In one respect the President is right. Political common sense tells us what Freud confirms, that it is unhealthy to pick endlessly at bygone failures and to indulge an “abnormal attachment to the past.” Practical statesmen have to deal with the world as it is and as it is becoming, not as it was. But if the politics of oblivion is necessary for the politician, is it the right course for the citizen?
Among our crimes oblivion has been set;
But ’tis our king’s perfection to forget.

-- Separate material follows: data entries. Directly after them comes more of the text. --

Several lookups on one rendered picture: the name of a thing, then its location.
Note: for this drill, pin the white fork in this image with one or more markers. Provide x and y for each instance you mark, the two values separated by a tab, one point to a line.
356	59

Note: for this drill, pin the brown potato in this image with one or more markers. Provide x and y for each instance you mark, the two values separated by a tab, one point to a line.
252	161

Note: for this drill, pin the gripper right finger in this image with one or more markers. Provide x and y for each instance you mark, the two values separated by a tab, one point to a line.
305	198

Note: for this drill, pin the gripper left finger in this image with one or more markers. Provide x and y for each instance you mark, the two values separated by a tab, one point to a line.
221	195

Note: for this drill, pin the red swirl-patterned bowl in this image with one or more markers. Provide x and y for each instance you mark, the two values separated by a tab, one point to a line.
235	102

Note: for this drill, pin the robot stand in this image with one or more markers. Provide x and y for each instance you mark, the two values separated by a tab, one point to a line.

The question which Dryden’s couplet suggests is: does the rationale still hold for allowing kings their perfection so that they may “get on” with the nation’s problems? Until recently the rationale for not burdening politicians with the past has been a faith in their power and ability to master events, to deal creatively (“new” deals) with problems, and to set new directions (“new” frontiers) for society. Now Vietnam and the current depression have combined with recent experience of Watergate, ecological warnings, the chaos of welfare programs, the bankruptcy of cities, racial violence, and persistent unemployment to signify a new and awesome fact of our national existence that the politics of oblivion seeks to hide from us. The fact is that the options of the politician have been drastically narrowed and there is little of significance…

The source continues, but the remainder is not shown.